→ **WHAT THIS TASK INVOLVES**:
Below are the records; print exactly the lines from the one with "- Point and" through the last, both included, and leave the pictures out.

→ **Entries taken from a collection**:
--------------------

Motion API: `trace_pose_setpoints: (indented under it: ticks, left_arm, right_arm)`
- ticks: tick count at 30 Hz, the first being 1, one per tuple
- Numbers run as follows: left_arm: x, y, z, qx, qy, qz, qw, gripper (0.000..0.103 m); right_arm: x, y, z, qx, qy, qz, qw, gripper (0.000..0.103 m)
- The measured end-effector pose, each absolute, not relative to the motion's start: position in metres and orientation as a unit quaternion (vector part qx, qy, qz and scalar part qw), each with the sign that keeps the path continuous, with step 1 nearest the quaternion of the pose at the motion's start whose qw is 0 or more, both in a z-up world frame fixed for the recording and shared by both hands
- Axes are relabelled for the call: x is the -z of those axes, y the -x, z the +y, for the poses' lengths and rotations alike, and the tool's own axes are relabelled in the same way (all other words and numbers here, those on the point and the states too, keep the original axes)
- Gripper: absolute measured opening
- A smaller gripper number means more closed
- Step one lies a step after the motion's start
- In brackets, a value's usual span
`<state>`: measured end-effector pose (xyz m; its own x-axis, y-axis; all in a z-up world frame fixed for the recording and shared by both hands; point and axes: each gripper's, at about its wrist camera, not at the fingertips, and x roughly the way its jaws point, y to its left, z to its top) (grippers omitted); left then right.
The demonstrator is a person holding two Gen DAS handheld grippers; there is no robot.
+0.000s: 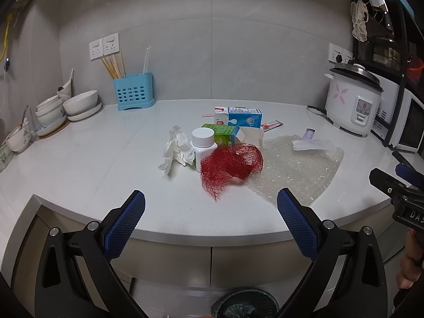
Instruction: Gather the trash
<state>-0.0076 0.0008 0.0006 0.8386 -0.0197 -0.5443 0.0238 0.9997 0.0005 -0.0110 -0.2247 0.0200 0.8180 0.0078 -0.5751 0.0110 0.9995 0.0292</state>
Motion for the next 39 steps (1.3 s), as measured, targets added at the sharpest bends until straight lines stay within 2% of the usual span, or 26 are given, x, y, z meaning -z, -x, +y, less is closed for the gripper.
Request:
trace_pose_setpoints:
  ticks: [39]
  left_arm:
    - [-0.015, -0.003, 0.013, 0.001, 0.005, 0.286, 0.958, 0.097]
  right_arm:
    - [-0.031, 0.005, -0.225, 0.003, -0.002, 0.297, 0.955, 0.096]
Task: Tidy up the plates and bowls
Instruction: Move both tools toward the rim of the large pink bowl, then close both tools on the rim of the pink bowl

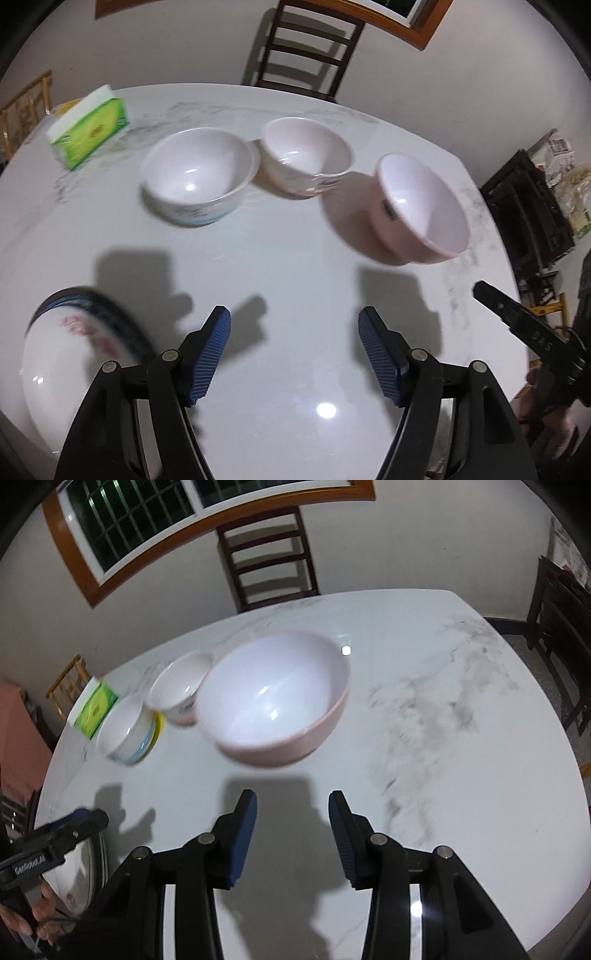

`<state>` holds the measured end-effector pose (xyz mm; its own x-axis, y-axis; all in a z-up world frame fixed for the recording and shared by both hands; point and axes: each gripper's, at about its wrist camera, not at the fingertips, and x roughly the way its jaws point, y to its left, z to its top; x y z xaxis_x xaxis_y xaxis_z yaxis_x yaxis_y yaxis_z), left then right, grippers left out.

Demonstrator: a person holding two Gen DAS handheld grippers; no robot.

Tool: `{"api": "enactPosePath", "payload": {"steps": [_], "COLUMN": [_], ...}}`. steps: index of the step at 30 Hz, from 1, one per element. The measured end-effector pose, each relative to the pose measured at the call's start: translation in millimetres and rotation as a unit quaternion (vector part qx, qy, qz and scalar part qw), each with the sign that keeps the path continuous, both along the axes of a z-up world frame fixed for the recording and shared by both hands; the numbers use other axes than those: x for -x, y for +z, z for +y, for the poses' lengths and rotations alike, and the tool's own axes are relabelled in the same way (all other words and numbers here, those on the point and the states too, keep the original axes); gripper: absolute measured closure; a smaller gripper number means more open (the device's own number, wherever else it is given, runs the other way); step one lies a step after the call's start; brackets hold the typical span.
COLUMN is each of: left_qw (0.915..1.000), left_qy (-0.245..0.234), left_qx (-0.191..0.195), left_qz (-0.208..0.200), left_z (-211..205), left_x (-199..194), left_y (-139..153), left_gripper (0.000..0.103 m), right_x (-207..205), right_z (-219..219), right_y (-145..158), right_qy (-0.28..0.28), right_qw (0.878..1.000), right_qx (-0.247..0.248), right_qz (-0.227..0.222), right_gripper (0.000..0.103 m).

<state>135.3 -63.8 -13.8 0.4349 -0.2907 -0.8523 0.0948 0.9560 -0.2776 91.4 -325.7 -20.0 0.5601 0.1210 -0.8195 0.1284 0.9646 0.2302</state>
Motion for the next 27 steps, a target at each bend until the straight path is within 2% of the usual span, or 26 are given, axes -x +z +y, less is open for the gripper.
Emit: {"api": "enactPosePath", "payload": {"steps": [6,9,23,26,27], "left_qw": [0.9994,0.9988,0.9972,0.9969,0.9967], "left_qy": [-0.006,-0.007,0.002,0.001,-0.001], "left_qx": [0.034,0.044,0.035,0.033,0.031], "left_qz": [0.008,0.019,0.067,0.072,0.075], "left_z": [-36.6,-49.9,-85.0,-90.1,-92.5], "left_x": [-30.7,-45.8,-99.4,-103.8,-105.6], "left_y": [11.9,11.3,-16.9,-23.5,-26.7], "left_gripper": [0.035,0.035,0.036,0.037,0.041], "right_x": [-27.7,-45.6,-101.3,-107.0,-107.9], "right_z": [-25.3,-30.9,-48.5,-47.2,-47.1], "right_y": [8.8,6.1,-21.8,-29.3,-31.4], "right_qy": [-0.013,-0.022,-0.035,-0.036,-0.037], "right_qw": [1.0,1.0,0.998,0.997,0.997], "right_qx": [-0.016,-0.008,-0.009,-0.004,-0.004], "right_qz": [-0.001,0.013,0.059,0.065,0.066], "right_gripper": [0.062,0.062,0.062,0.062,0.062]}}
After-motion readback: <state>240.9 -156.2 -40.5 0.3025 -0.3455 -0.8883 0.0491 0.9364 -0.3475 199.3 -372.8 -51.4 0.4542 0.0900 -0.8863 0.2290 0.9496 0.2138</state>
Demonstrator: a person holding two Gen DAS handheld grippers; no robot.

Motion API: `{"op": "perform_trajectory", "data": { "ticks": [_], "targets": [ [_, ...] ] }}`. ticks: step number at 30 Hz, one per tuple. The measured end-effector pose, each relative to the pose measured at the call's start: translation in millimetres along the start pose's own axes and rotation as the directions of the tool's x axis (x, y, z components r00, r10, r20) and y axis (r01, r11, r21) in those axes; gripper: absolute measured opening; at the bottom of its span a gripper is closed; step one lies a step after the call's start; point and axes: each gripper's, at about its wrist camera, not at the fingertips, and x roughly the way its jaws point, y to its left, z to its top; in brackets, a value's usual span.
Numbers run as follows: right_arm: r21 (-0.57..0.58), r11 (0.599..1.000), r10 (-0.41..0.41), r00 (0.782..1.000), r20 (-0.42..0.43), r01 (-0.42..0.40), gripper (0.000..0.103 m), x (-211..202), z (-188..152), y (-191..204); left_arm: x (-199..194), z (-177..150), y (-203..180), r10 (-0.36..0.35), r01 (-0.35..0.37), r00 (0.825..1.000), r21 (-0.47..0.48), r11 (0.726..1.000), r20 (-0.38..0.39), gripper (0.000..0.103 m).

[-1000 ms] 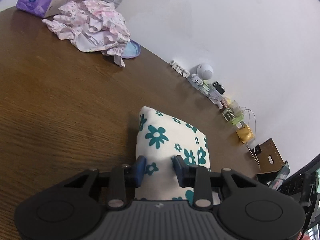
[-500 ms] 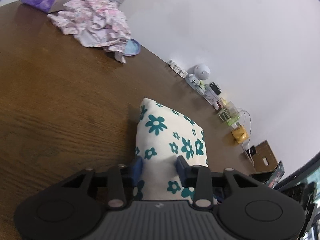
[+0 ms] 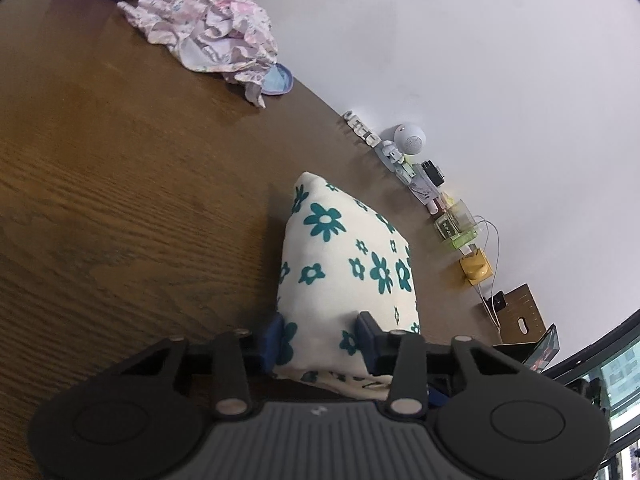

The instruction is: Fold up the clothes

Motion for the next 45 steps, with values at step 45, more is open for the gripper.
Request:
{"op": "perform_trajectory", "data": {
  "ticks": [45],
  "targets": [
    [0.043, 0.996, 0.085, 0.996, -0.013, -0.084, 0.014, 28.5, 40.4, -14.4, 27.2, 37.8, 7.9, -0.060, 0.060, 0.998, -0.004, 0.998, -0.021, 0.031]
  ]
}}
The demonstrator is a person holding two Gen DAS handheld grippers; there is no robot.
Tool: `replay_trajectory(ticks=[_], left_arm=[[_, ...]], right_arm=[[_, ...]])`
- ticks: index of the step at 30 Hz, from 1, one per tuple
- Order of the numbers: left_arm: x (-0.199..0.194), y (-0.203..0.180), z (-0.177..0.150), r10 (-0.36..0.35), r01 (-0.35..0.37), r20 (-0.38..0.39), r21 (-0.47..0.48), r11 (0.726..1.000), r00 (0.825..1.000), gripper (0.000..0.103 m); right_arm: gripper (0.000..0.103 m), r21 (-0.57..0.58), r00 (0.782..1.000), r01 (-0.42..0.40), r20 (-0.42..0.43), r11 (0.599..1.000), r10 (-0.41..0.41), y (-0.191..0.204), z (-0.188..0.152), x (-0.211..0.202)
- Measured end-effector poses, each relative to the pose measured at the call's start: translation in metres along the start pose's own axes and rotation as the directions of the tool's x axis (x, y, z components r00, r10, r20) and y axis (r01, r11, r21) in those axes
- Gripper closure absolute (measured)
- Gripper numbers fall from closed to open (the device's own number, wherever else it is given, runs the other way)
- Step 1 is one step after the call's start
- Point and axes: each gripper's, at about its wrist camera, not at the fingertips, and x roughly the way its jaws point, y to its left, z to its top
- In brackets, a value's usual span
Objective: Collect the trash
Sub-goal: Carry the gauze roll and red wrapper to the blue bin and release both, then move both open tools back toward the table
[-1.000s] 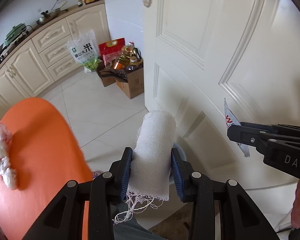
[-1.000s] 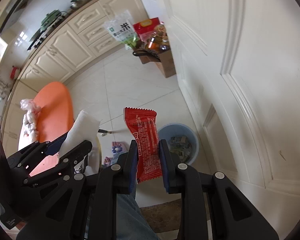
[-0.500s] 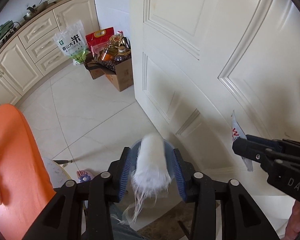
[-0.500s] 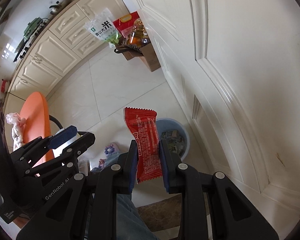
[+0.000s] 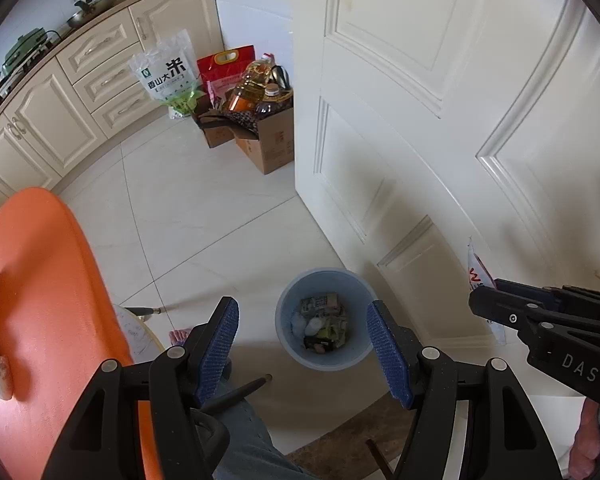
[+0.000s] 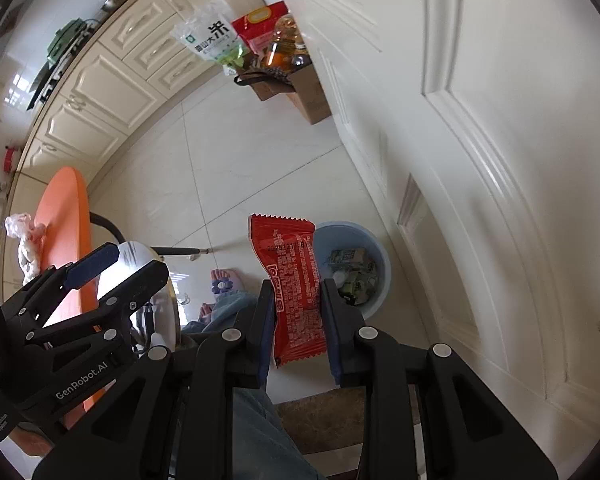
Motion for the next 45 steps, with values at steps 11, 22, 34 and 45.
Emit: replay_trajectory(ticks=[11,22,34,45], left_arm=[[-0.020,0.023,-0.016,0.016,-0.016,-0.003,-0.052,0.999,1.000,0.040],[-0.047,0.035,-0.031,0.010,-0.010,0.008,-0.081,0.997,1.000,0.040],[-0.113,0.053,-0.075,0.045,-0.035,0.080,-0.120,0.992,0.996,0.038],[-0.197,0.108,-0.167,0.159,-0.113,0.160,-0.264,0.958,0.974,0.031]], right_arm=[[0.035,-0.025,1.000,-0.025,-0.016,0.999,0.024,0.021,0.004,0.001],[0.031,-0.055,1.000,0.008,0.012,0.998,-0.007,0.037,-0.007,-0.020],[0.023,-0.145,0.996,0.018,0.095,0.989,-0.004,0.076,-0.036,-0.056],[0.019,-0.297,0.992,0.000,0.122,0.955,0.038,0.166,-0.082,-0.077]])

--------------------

→ **ANSWER TO THE EXERCISE**:
- Point and axes: each gripper's, at about its wrist camera, not at the fingertips, and x roughly the way its jaws point, y to its left, z to its top
- In brackets, a value's usual span
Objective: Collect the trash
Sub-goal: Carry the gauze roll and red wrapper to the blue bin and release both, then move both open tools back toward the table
[-1.000s] 
[-1.000s] 
[-0.500s] 
[-0.500s] 
[+0.000s] 
[+0.000s] 
Motion for the next 45 steps, with values at steps 11, 22, 34 and 45.
Emit: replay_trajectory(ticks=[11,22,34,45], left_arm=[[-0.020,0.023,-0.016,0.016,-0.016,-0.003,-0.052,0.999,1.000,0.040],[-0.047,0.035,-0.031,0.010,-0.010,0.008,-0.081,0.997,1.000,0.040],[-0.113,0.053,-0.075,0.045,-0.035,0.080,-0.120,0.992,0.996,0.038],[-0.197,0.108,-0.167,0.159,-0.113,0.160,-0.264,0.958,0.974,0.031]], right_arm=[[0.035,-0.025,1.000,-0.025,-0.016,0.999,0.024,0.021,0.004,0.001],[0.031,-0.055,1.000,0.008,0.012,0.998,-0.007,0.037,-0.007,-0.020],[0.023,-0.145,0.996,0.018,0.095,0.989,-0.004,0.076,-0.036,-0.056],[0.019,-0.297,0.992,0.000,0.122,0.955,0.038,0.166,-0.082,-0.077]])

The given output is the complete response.